Разумеется, возникает естественный вопрос: что интересного может представлять для зоотавров луна, на которой, как это твердо установлено наукой, давно уже нет никакой органической жизни и которая, так сказать, перешла уже в небытие?
На этот вопрос комиссия отвечать не берется. Круг человеческих познаний так узок, кругозор наш так обидно ограничен рамками видимого, доступного нам мира, что как только мы сталкиваемся с явлением, выходящим за его пределы, мы проявляем полное бессилье. Во всяком случае, мы должны признать, что то, что мы называем законами природы и перед чем мы привыкли так почтительно преклоняться, является законами только нашей природы, которые совершенно не обязательны и не действительны для выходцев с других планет».

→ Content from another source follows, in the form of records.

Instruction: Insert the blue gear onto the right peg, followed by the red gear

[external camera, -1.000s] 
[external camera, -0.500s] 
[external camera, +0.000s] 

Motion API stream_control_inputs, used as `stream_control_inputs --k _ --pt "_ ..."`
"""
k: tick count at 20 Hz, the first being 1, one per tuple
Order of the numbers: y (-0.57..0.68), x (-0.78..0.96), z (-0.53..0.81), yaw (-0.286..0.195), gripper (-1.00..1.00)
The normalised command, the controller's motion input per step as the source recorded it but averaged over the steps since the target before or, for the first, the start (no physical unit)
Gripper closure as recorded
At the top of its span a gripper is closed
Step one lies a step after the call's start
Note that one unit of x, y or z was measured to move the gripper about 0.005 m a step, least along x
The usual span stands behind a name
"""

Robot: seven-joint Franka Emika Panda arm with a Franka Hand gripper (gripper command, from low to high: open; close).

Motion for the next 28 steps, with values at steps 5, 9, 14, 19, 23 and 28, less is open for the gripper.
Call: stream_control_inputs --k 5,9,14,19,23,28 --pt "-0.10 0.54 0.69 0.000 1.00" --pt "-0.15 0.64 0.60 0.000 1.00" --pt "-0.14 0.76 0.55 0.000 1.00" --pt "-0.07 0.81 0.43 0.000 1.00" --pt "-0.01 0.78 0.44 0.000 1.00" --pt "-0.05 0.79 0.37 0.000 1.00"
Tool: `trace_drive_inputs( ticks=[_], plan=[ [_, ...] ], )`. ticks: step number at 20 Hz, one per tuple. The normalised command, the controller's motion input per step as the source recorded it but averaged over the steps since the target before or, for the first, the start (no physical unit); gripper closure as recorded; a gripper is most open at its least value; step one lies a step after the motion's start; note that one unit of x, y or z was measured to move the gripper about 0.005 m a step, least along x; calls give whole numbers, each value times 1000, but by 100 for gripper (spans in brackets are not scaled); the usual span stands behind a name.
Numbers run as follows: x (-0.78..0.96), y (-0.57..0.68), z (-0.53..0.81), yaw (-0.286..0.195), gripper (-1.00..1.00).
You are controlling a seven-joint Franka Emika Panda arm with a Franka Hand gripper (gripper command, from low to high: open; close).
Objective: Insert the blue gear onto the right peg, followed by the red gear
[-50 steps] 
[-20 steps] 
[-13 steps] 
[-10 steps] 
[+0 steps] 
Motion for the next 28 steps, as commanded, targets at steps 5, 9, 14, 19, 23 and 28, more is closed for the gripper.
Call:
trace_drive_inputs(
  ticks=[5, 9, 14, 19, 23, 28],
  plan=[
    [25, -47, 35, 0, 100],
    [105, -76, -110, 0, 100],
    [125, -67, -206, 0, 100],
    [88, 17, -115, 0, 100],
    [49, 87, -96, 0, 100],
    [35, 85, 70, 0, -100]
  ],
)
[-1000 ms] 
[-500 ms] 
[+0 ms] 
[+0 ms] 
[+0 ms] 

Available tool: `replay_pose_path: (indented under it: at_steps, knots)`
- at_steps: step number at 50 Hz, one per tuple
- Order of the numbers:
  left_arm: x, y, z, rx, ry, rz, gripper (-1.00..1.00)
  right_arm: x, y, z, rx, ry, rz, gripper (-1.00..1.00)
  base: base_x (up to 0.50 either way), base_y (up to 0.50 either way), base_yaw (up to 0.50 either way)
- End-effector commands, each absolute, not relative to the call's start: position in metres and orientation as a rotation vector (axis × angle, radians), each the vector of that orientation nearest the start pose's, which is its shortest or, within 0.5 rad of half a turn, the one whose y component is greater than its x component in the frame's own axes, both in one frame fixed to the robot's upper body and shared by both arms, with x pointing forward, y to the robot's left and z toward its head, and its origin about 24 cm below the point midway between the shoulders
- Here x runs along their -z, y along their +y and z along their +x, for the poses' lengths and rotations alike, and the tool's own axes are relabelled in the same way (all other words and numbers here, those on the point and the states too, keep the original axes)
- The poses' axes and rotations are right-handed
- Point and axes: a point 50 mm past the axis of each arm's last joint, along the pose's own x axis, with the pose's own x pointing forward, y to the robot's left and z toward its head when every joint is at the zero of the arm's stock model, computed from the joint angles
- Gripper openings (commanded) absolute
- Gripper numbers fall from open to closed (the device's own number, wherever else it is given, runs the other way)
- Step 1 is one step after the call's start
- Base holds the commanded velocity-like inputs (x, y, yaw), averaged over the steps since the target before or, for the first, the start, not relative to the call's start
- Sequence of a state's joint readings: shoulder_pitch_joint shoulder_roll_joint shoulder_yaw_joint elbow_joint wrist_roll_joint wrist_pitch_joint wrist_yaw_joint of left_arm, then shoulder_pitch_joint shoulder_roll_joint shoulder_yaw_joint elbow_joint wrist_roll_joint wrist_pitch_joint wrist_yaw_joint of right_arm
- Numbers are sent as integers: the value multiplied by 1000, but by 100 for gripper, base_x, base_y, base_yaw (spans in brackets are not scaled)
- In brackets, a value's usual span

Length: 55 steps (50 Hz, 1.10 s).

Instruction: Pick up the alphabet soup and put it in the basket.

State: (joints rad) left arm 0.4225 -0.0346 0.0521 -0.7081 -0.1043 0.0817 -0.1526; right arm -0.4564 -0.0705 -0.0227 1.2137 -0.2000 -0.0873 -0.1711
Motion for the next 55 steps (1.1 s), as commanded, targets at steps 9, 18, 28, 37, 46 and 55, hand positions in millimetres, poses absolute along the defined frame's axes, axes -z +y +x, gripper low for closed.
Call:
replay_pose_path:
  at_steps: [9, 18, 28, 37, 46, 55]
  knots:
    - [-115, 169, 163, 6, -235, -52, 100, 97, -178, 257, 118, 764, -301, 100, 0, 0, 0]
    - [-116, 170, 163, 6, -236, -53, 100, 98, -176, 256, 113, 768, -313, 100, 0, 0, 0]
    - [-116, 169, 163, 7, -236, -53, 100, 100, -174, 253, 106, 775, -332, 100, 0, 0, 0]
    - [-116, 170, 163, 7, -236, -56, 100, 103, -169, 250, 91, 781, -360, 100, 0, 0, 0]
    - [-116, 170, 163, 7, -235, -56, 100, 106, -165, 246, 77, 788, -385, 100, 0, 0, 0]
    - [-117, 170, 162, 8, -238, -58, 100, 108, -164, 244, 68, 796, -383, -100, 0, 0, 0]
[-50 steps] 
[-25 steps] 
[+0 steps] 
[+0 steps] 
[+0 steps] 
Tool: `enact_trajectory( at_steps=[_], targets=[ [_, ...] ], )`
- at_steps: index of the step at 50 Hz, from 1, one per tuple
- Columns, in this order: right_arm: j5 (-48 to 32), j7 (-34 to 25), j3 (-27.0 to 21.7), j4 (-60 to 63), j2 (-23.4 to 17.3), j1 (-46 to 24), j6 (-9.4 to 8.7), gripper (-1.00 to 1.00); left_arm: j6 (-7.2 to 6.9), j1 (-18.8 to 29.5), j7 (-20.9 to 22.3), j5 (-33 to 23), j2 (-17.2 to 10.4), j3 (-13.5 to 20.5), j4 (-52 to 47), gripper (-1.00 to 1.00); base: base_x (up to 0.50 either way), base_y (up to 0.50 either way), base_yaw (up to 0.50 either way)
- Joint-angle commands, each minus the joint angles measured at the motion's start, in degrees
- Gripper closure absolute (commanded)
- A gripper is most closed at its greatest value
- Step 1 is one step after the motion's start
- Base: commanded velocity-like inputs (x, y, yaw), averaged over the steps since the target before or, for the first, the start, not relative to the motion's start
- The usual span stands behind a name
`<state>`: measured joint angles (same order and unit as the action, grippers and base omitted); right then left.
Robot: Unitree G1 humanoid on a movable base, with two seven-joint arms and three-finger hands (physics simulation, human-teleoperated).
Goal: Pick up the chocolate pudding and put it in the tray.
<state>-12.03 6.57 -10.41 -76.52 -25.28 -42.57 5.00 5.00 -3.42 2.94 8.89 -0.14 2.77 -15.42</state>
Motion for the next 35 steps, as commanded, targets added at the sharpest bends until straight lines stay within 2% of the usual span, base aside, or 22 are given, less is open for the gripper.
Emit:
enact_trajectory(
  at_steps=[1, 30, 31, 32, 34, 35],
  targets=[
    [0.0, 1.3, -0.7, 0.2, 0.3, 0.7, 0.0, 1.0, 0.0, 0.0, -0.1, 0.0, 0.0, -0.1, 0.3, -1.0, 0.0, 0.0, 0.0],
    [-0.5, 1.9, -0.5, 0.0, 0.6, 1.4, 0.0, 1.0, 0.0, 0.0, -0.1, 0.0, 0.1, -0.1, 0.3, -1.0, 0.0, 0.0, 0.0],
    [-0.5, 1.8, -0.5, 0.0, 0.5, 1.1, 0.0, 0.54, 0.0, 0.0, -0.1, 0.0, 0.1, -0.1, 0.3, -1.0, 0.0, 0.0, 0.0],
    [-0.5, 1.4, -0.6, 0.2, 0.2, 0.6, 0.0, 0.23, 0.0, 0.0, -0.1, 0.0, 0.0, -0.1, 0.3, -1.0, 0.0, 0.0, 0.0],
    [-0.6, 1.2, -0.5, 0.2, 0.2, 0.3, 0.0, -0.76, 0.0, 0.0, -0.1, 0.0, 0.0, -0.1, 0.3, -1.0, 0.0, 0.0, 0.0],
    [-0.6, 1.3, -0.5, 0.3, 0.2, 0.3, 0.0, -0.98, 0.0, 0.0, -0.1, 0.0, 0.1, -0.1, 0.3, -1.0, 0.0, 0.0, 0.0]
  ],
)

– Таковы те гипотезы, – закончил докладчик, – которые комиссия имеет честь предложить почтенному собра-нию. Нас могут упрекнуть в недостаточно научной, быть может, совсем даже не научной постановке вопроса; но мы надеемся, что Академия примет во внимание стоявшие перед нами трудности и не будет судить нас строго. Слишком уж необычен объект нашего исследования. Во всяком случае, комиссия может сказать: feci quod potui, faciant me-liora potentes…[1]1
«Я сделал, что смог, пусть те, кто смогут, сделают лучше» (лат). – Здесь и далее прим. ред.